BACKGROUND: The inhaled corticosteroid fluticasone furoate (FF) in combination with the long-acting β2-agonist vilanterol (VI) is under development for the treatment of asthma and chronic obstructive pulmonary disease. OBJECTIVE: To compare the efficacy and safety of FF-VI and FF in patients (≥ 12 years old) with persistent asthma. METHODS: In a randomized, double-blind, parallel-group study, patients (n = 609) (intent-to-treat population) received FF-VI 100-25 mcg, FF 100 mcg, or placebo once daily (evening) by using a dry powder inhaler for 12 weeks. Coprimary end points were change from baseline in trough FEV1 and serial (0-24 hours) weighted mean FEV1 (wmFEV(1)). Rescue-free 24-hour periods and safety also were assessed. RESULTS: Placebo increased trough FEV1 (196 mL) and wmFEV(1) (212 mL) versus baseline. Compared with placebo, FF-VI and FF significantly improved trough FEV1 (172 mL [P < .001] and 136 mL [P = .002]), respectively, and serial wmFEV(1) (302 mL [P < .001] and 186 mL [P = .003]), respectively. Treatment differences between FF-VI and FF approached significance for serial wmFEV(1) (116 mL; P = .060) but not for trough FEV1 (36 mL; P = .405). The percentage of rescue-free 24-hour periods with FF-VI was 10.6% greater than FF and 19.3% greater than placebo. Statistically significant (P = .032) urinary cortisol suppression was observed with FF-VI (ratio, 0.82) relative to placebo, but not with FF. Adverse event and safety profiles were similar across treatment groups. CONCLUSIONS: Significant improvement in lung function was observed with FF-VI and FF versus placebo in patients with persistent asthma. Improvement of FEV1 when VI was added to FF was not significant. The high placebo response in evening trough FEV1 may have influenced the assessment of efficacy.

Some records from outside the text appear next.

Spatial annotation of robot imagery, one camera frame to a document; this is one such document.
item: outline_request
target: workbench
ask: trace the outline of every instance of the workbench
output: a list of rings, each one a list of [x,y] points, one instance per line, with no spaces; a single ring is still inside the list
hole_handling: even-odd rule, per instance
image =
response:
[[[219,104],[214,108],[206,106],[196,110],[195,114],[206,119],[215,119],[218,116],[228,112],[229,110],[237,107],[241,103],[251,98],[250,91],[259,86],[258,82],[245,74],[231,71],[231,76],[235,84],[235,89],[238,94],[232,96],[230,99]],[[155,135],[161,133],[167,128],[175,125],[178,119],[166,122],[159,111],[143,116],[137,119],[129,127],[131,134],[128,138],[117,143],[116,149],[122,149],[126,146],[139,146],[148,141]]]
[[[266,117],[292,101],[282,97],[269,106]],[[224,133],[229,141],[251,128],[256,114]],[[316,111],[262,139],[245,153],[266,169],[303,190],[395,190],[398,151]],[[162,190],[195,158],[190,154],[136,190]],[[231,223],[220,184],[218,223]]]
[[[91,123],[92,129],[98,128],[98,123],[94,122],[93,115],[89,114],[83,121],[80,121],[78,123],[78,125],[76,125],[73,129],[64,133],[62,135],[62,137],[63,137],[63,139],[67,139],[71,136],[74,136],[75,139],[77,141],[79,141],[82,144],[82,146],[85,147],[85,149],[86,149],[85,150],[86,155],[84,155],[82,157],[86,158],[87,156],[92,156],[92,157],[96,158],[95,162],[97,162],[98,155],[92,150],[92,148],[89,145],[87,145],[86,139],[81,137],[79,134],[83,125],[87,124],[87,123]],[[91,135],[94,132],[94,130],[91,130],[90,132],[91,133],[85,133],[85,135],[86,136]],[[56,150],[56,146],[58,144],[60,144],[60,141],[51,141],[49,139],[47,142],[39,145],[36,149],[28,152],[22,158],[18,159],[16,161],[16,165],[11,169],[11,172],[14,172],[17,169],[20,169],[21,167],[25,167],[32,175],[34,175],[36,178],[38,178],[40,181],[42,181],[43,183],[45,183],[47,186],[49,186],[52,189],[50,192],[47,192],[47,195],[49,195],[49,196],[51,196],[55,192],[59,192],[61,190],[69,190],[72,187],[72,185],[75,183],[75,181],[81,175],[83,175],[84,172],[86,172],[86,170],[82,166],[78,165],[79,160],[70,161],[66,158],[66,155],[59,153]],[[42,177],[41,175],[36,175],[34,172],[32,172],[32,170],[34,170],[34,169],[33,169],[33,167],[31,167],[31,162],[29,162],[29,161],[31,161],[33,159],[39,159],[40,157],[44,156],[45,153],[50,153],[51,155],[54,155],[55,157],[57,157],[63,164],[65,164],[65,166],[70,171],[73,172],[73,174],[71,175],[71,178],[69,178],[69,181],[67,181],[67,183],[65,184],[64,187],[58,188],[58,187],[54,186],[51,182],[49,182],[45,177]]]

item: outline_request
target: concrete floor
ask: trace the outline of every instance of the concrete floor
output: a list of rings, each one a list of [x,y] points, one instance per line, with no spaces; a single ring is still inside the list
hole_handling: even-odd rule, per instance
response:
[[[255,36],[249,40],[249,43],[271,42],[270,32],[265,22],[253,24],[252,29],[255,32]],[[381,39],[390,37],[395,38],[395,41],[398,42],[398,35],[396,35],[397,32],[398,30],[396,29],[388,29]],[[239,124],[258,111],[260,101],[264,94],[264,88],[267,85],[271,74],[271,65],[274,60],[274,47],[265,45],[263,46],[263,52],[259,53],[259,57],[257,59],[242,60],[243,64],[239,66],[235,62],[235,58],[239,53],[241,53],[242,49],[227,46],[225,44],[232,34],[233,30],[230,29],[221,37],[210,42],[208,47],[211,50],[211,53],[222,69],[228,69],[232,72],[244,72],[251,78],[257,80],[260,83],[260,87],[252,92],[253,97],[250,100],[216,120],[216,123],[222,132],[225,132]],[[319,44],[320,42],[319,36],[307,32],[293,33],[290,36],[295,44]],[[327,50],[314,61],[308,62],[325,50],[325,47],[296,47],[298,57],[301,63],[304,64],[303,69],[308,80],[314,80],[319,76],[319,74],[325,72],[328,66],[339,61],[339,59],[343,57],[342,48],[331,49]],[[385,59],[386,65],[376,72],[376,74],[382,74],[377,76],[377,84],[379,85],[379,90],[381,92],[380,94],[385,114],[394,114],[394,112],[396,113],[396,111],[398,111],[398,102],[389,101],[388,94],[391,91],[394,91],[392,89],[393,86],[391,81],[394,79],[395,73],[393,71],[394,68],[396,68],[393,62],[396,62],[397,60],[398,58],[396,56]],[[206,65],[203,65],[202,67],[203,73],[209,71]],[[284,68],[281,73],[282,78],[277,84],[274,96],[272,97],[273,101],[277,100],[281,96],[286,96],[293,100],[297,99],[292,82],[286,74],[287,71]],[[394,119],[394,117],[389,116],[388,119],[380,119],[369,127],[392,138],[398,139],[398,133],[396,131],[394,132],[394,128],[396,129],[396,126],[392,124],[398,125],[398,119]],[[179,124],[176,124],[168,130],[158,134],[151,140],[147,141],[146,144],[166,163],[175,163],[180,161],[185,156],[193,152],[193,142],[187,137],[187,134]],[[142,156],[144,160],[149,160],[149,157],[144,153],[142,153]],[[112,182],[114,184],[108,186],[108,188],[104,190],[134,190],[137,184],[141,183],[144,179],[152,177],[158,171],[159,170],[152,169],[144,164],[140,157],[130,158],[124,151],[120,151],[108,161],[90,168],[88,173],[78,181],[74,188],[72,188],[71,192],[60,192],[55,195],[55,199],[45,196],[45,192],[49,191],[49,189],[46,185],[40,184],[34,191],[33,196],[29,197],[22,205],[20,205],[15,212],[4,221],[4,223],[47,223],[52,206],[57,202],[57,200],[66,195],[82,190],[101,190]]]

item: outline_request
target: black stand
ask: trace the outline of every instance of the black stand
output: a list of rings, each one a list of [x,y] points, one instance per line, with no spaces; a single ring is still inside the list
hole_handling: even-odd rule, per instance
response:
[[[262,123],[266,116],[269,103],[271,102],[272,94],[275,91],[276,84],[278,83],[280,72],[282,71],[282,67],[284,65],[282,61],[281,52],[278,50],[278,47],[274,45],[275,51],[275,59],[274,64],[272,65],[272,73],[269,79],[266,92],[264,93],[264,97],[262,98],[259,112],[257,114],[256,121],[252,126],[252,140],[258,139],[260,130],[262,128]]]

背景:吸入性皮质类固醇糠酸氟替卡松(FF)与长效β2受体激动剂维兰特罗(VI)联合用药正处于研发阶段,用于治疗哮喘和慢性阻塞性肺疾病。 目的:比较FF-VI和FF对持续性哮喘患者(≥12岁)的疗效和安全性。 方法:在一项随机、双盲、平行组研究中,患者(n = 609)(意向性治疗人群)使用干粉吸入器,每天(晚上)接受一次FF-VI 100-25微克、FF 100微克或安慰剂治疗,为期12周。共同主要终点是谷值FEV1相对于基线的变化以及系列(0-24小时)加权平均FEV1(wmFEV(1))。还评估了无急救的24小时时间段和安全性。 结果:与基线相比,安慰剂使谷值FEV1增加了196毫升,wmFEV(1)增加了212毫升。与安慰剂相比,FF-VI和FF分别使谷值FEV1显著改善(分别为172毫升[P <.001]和136毫升[P =.002]),以及系列wmFEV(1)显著改善(分别为302毫升[P <.001]和186毫升[P =.003])。FF-VI和FF之间在系列wmFEV(1)方面的治疗差异接近显著(116毫升;P =.060),但在谷值FEV1方面差异不显著(36毫升;P =.405)。FF-VI无急救的24小时时间段百分比比FF高10.6%,比安慰剂高19.3%。相对于安慰剂,FF-VI观察到有统计学意义(P =.032)的尿皮质醇抑制(比率为0.82),而FF则未观察到。各治疗组的不良事件和安全性概况相似。 结论:在持续性哮喘患者中,与安慰剂相比,FF-VI和FF均观察到肺功能有显著改善。FF添加VI后FEV1的改善不显著。晚上谷值FEV1中较高的安慰剂反应可能影响了疗效评估。